Using the material below, repeat exactly the lines from the one with "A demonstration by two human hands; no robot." through the one with "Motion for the", ends included, without any images.
-- INFORMATION PROVIDED follows --
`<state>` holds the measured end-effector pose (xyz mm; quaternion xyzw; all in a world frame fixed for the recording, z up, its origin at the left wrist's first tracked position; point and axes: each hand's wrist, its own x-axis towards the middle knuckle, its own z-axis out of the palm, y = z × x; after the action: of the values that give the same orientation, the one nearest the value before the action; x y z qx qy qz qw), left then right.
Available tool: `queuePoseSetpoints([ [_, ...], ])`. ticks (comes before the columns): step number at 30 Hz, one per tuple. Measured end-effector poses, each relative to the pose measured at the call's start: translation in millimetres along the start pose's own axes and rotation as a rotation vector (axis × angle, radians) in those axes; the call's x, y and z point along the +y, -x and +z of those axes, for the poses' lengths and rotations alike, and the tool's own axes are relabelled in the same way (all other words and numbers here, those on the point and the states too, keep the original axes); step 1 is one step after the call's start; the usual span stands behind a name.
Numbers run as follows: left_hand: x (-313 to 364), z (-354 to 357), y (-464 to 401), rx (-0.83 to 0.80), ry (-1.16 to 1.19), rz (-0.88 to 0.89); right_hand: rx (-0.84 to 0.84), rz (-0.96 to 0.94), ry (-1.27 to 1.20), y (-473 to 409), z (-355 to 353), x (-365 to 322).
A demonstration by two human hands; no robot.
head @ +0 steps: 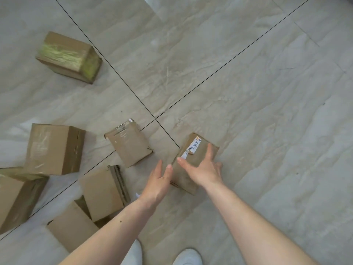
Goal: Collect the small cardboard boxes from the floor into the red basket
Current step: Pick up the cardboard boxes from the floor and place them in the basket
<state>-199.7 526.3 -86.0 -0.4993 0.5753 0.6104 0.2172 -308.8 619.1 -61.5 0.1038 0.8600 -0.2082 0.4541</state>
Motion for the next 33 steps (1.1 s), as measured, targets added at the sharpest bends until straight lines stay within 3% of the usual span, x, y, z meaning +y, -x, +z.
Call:
queuePoseSetpoints([
  [8,7.9,9.4,-6.5,-0.063,0.222,-0.005,0.137,0.031,-0.092,-23.1,26.6,-3.0],
  [18,57.7,-11.8,88.3,0.015,0.193,0.061,0.172,0.004,-0.275,82.2,-55.9,-23.8],
  [25,122.8,-48.7,188.1,-0.096,0.385,-0.115,0.190,-0.130,-0.417,183.2,-107.2,-83.1],
  [33,154.3,-109.8,269.5,-0.181,0.590,0.028,0.140,-0.377,-0.426,274.2,-113.2,-127.6],
])
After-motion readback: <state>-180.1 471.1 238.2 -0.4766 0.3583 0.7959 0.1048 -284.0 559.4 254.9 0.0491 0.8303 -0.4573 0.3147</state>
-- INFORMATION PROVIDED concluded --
ANSWER TO THE EXERCISE:
A demonstration by two human hands; no robot.
head @ +0 steps: 
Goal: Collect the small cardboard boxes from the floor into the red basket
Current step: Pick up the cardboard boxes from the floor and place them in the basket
<state>-199.7 526.3 -86.0 -0.4993 0.5753 0.6104 0.2172 -308.8 619.1 -61.5 0.1038 0.8600 -0.2082 0.4541</state>
Motion for the next 33 steps (1.1 s), as measured, targets added at the sharpest bends until straight lines stay within 3% of the usual span, x, y, z meaning +y, -x, +z.

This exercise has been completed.